Re: Kernel crash related to LZO compression

2018-10-25 Thread Qu Wenruo


On 2018/10/25 下午11:56, Dmitry Katsubo wrote:
> Dear btrfs community,
> 
> My excuses for the dumps for rather old kernel (4.9.25), nevertheless I
> wonder
> about your opinion about the below reported kernel crashes.
> 
> As I could understand the situation (correct me if I am wrong), it happened
> that some data block became corrupted which resulted the following
> kernel trace
> during the boot:
> 
> kernel BUG at /build/linux-fB36Cv/linux-4.9.25/fs/btrfs/extent_io.c:2318!
> invalid opcode:  [#1] SMP
> Call Trace:
>  [] ? end_bio_extent_readpage+0x4e9/0x680 [btrfs]
>  [] ? end_compressed_bio_read+0x3b/0x2d0 [btrfs]
>  [] ? btrfs_scrubparity_helper+0xce/0x2d0 [btrfs]
>  [] ? process_one_work+0x141/0x380
>  [] ? worker_thread+0x41/0x460
>  [] ? kthread+0xb4/0xd0
>  [] ? process_one_work+0x380/0x380
>  [] ? kthread_park+0x50/0x50
>  [] ? ret_from_fork+0x1b/0x28
> 
> The problematic file turned out to be the one used by systemd-journald
> /var/log/journal/c496cea41ebc4700a0dfaabf64a21be4/system.journal
> which was trying to read it (or append to it) during the boot and that was
> causing the system crash (see attached bootN_dmesg.txt).
> 
> I've rebooted in safe mode and tried to copy the data from this
> partition to
> another location using btrfs-restore, however kernel was crashing as
> well with
> a bit different symphom (see attached copyN_dmesg.txt):
> 
> Call Trace:
>  [] ? lzo_decompress_biovec+0x1b0/0x2b0 [btrfs]
>  [] ? vmalloc+0x38/0x40
>  [] ? end_compressed_bio_read+0x265/0x2d0 [btrfs]
>  [] ? btrfs_scrubparity_helper+0xce/0x2d0 [btrfs]
>  [] ? process_one_work+0x141/0x380
>  [] ? worker_thread+0x41/0x460
>  [] ? kthread+0xb4/0xd0
>  [] ? ret_from_fork+0x1b/0x28
> 
> Just to keep away from the problem, I've removed this file and also removed
> "compress=lzo" mount option.
> 
> Are there any updates / fixes done in that area? Is lzo option safe to use?

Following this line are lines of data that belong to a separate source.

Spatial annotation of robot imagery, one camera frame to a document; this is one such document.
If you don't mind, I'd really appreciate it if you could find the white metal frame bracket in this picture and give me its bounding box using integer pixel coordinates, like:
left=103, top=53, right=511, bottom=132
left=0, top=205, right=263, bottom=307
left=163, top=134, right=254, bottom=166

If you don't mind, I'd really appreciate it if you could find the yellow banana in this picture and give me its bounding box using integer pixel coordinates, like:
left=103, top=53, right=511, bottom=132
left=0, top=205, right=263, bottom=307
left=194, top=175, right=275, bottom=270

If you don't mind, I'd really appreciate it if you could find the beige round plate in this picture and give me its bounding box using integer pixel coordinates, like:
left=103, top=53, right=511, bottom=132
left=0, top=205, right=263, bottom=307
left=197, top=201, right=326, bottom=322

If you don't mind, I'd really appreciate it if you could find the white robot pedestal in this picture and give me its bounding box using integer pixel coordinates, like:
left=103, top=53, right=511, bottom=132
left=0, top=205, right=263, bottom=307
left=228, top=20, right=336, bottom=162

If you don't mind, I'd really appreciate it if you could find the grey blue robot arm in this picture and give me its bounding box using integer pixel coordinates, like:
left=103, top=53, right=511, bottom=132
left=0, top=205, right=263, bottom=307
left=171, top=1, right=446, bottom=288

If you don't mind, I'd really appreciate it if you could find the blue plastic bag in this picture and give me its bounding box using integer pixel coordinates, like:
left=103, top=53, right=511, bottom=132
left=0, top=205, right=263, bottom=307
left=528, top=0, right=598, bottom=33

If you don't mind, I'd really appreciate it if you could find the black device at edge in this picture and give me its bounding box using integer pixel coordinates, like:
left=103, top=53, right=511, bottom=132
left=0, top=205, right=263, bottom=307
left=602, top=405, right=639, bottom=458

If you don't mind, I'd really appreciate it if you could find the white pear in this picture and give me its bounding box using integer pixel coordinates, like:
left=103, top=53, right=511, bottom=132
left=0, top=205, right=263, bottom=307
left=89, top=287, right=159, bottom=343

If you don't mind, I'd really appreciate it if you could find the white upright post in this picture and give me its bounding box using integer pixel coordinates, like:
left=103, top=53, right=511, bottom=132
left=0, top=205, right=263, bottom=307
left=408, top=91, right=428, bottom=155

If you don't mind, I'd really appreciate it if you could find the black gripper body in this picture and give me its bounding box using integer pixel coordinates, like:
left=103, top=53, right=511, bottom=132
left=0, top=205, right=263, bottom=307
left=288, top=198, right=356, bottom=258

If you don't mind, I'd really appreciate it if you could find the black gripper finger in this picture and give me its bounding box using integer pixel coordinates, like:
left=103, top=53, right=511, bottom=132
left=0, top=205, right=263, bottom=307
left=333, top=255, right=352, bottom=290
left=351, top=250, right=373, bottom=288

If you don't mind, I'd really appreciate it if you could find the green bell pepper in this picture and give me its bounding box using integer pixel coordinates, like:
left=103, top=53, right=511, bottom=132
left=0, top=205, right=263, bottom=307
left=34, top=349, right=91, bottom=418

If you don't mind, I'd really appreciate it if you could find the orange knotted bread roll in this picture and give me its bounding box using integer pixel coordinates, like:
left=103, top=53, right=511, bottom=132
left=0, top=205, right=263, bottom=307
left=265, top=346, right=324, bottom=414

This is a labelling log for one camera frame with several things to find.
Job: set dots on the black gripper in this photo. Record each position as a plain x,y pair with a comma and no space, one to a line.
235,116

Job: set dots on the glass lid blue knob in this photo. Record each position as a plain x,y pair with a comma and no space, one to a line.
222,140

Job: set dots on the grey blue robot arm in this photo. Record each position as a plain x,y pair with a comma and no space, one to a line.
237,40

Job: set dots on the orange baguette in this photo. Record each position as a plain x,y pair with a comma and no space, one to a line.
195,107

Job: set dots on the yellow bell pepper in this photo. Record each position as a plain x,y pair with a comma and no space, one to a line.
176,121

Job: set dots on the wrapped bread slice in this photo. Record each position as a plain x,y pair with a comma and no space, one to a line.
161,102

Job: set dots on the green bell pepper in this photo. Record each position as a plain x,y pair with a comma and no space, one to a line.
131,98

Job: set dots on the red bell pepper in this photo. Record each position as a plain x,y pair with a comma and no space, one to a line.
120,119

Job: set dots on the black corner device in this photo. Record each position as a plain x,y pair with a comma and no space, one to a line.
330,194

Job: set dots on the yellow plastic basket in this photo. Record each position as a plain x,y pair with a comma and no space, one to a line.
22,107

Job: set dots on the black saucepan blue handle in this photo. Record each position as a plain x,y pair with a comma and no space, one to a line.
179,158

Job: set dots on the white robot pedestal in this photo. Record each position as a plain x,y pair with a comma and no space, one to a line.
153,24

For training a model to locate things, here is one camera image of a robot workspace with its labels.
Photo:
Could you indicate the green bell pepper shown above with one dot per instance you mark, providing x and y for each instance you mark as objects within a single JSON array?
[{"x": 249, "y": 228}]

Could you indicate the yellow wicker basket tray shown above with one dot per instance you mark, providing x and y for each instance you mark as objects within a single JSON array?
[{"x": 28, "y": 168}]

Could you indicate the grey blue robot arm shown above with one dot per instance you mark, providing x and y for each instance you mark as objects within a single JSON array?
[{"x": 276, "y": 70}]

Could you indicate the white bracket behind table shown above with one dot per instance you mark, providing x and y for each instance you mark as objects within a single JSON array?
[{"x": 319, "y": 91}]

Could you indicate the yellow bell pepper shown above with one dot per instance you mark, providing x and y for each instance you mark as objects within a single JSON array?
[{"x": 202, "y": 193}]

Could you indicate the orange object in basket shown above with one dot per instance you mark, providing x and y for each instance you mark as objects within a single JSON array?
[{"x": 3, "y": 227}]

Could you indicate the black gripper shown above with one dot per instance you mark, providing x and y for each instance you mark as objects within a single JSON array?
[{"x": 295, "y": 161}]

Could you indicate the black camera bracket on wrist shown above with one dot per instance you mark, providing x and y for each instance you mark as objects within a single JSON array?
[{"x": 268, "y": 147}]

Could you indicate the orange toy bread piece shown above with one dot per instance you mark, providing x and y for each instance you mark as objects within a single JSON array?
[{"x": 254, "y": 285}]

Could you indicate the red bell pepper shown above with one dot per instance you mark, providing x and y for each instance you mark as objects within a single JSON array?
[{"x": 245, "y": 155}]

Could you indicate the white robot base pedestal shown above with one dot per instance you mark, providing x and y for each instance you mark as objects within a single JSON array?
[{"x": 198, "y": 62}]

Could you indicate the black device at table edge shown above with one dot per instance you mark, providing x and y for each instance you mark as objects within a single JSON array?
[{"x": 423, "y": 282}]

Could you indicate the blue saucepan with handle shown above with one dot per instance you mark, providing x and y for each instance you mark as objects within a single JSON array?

Yes, we have commits to harden lzo decompress code in v4.18:

de885e3ee281a88f52283c7e8994e762e3a5f6bd btrfs: lzo: Harden inline lzo
compressed extent decompression
314bfa473b6b6d3efe68011899bd718b349f29d7 btrfs: lzo: Add header length
check to avoid potential out-of-bounds acc

And for the root cause, it's compressed data without csum, then scrub
could make it corrupted.

It's also fixed in v4.18:

665d4953cde6d9e75c62a07ec8f4f8fd7d396ade btrfs: scrub: Don't use inode
page cache in scrub_handle_errored_block()
ac0b4145d662a3b9e34085dea460fb06ede9b69b btrfs: scrub: Don't use inode
pages for device replace

Thanks,
Qu

> 
> P.S. Perhaps relative issue is in "Warnings" section:
> 
> https://wiki.debian.org/Btrfs#Warnings /
> https://www.spinics.net/lists/linux-btrfs/msg56563.html
> 



signature.asc
Description: OpenPGP digital signature


Re: Kernel crash related to LZO compression

2018-10-25 Thread Chris Murphy
On Thu, Oct 25, 2018 at 9:56 AM, Dmitry Katsubo  wrote:
> Dear btrfs community,
>
> My excuses for the dumps for rather old kernel (4.9.25), nevertheless I
> wonder
> about your opinion about the below reported kernel crashes.
>
> As I could understand the situation (correct me if I am wrong), it happened
> that some data block became corrupted which resulted the following kernel
> trace
> during the boot:
>
> kernel BUG at /build/linux-fB36Cv/linux-4.9.25/fs/btrfs/extent_io.c:2318!
> invalid opcode:  [#1] SMP
> Call Trace:
>  [] ? end_bio_extent_readpage+0x4e9/0x680 [btrfs]
>  [] ? end_compressed_bio_read+0x3b/0x2d0 [btrfs]
>  [] ? btrfs_scrubparity_helper+0xce/0x2d0 [btrfs]
>  [] ? process_one_work+0x141/0x380
>  [] ? worker_thread+0x41/0x460
>  [] ? kthread+0xb4/0xd0
>  [] ? process_one_work+0x380/0x380
>  [] ? kthread_park+0x50/0x50
>  [] ? ret_from_fork+0x1b/0x28
>
> The problematic file turned out to be the one used by systemd-journald
> /var/log/journal/c496cea41ebc4700a0dfaabf64a21be4/system.journal
> which was trying to read it (or append to it) during the boot and that was
> causing the system crash (see attached bootN_dmesg.txt).
>
> I've rebooted in safe mode and tried to copy the data from this partition to
> another location using btrfs-restore, however kernel was crashing as well
> with
> a bit different symphom (see attached copyN_dmesg.txt):
>
> Call Trace:
>  [] ? lzo_decompress_biovec+0x1b0/0x2b0 [btrfs]
>  [] ? vmalloc+0x38/0x40
>  [] ? end_compressed_bio_read+0x265/0x2d0 [btrfs]
>  [] ? btrfs_scrubparity_helper+0xce/0x2d0 [btrfs]
>  [] ? process_one_work+0x141/0x380
>  [] ? worker_thread+0x41/0x460
>  [] ? kthread+0xb4/0xd0
>  [] ? ret_from_fork+0x1b/0x28
>
> Just to keep away from the problem, I've removed this file and also removed
> "compress=lzo" mount option.
>
> Are there any updates / fixes done in that area? Is lzo option safe to use?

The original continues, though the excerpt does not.